AIM OF THE EXERCISE: The only thing to report is how many lines of the data contain the word "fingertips".

SOURCE MATERIAL:
== Segment start ==
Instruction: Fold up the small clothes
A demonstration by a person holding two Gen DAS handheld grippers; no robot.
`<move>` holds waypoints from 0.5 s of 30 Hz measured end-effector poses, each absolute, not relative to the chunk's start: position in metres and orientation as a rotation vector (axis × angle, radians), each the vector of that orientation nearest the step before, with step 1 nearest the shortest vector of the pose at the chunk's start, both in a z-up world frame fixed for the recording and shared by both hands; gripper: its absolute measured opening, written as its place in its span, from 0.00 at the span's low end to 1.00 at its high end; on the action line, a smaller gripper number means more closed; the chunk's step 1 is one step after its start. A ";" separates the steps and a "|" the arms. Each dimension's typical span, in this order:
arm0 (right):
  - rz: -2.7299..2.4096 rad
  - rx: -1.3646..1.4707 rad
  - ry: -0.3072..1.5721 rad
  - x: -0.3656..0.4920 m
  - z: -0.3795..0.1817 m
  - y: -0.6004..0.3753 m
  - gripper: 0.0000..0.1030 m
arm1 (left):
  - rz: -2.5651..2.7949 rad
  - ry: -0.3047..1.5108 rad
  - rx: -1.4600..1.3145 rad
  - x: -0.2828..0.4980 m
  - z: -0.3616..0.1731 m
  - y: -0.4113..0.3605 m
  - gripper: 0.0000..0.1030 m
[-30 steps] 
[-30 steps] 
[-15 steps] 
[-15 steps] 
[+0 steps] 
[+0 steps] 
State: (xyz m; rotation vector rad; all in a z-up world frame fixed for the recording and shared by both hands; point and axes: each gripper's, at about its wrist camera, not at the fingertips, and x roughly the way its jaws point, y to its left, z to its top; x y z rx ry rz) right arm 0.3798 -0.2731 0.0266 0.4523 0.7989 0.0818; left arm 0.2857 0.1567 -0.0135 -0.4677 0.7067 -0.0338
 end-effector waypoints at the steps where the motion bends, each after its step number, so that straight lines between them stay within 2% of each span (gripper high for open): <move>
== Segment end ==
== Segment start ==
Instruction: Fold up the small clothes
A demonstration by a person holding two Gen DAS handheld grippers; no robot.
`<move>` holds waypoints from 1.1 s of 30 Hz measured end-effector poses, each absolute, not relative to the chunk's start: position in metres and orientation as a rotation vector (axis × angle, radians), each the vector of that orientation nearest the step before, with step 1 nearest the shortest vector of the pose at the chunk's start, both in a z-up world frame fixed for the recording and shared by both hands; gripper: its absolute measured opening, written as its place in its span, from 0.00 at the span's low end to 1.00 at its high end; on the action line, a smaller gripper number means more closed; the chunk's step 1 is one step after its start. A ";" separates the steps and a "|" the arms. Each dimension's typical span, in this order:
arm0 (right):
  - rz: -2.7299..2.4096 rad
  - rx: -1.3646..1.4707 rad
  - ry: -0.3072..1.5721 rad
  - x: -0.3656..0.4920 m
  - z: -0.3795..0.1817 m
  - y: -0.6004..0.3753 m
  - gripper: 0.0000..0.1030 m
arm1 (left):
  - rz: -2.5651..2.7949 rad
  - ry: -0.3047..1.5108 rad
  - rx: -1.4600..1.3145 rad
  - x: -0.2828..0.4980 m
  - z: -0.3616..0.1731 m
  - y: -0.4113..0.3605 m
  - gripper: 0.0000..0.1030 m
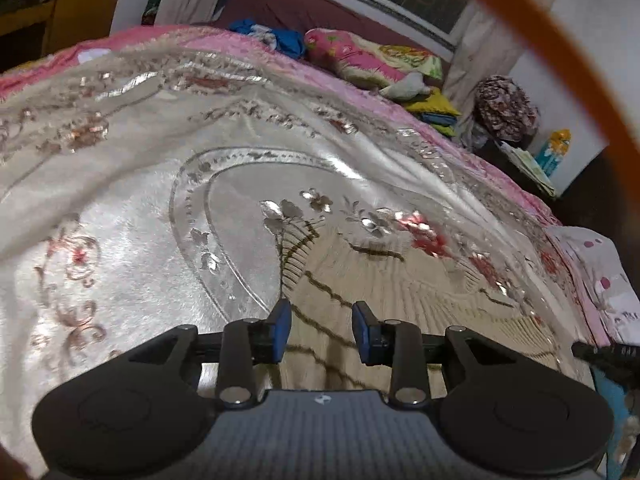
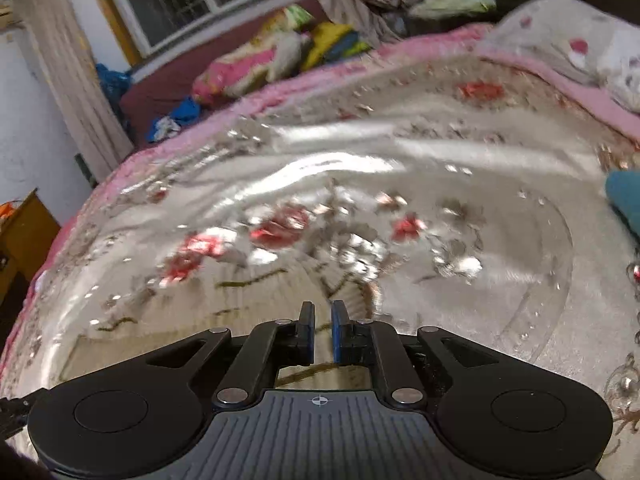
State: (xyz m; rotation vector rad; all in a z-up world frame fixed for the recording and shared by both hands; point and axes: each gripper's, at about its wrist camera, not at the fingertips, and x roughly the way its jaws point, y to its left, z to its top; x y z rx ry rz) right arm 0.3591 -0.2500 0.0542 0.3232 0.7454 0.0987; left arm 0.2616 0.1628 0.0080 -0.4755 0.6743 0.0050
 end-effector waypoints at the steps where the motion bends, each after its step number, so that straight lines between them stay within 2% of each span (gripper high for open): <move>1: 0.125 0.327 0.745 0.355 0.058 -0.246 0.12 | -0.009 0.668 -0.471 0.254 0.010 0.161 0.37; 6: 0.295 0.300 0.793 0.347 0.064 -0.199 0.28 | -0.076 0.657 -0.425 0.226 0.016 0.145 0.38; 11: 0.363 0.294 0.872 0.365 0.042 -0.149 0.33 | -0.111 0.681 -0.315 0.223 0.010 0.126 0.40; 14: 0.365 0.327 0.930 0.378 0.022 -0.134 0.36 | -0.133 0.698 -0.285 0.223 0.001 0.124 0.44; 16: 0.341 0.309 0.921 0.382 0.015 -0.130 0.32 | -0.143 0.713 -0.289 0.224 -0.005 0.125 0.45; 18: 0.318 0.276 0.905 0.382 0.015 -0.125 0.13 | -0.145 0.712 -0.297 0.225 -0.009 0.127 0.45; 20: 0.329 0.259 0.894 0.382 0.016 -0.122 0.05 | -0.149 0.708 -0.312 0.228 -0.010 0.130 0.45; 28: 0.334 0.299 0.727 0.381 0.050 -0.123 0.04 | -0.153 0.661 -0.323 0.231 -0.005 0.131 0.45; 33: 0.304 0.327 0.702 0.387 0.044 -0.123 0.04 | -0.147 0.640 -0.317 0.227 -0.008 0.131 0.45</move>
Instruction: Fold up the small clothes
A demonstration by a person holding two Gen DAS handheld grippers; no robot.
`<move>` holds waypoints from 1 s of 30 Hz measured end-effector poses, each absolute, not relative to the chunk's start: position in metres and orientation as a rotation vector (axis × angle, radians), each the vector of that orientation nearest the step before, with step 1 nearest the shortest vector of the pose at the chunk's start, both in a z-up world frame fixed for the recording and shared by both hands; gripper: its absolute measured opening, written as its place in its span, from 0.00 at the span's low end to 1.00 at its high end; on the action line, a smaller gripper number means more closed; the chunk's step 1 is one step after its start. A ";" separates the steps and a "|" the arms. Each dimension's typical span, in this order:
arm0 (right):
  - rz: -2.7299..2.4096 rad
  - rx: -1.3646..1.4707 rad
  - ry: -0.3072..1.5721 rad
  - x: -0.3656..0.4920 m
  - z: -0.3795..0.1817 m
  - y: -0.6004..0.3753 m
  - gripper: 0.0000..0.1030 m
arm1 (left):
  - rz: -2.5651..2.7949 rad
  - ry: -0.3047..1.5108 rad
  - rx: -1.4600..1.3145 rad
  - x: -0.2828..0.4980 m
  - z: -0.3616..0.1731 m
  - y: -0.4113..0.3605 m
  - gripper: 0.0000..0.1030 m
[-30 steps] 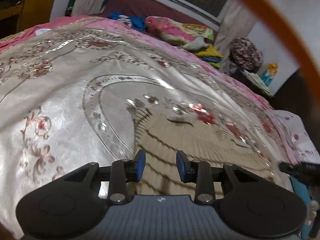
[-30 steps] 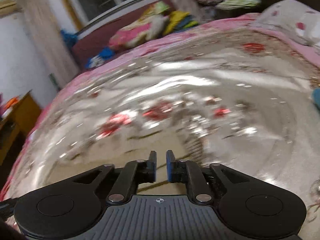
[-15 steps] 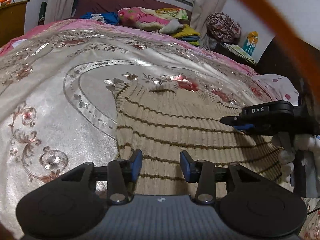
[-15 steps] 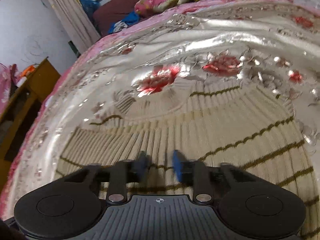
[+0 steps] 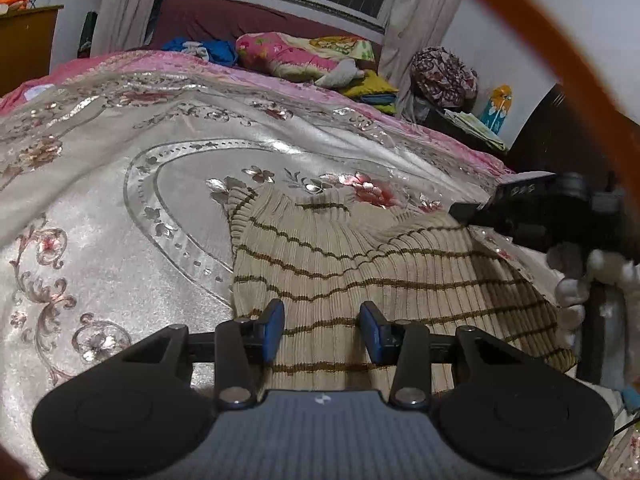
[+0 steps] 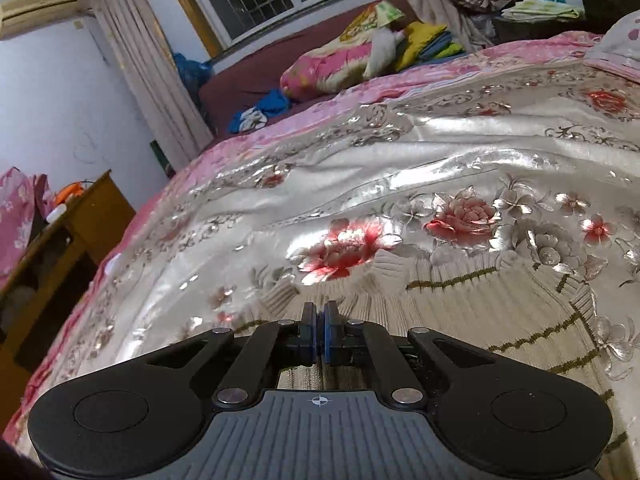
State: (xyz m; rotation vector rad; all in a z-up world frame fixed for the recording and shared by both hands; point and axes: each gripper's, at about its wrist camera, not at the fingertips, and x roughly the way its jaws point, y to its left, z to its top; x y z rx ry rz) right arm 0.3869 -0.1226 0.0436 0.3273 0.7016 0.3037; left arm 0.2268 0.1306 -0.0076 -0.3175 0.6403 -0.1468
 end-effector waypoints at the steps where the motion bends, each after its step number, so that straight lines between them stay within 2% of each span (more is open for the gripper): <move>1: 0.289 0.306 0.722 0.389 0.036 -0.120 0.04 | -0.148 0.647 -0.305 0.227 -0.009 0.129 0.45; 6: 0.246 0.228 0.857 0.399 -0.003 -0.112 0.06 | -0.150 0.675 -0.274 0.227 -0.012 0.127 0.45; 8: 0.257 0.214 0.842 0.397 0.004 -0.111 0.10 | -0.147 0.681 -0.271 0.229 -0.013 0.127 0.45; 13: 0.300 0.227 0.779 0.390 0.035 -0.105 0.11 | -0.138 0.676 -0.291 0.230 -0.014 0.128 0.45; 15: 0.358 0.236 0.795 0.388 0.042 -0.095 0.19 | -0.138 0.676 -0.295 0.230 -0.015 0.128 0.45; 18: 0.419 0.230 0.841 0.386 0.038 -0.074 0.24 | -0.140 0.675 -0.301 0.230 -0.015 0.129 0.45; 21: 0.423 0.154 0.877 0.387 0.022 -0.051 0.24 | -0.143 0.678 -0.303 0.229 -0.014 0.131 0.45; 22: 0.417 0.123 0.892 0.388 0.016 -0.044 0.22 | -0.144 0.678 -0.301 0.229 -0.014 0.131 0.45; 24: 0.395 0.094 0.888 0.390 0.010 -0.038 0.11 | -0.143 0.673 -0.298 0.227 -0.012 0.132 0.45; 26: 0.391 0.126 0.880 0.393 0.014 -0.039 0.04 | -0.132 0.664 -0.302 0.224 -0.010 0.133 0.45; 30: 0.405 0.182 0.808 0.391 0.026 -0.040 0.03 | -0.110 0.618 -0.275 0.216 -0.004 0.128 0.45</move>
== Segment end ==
TASK RESULT: 3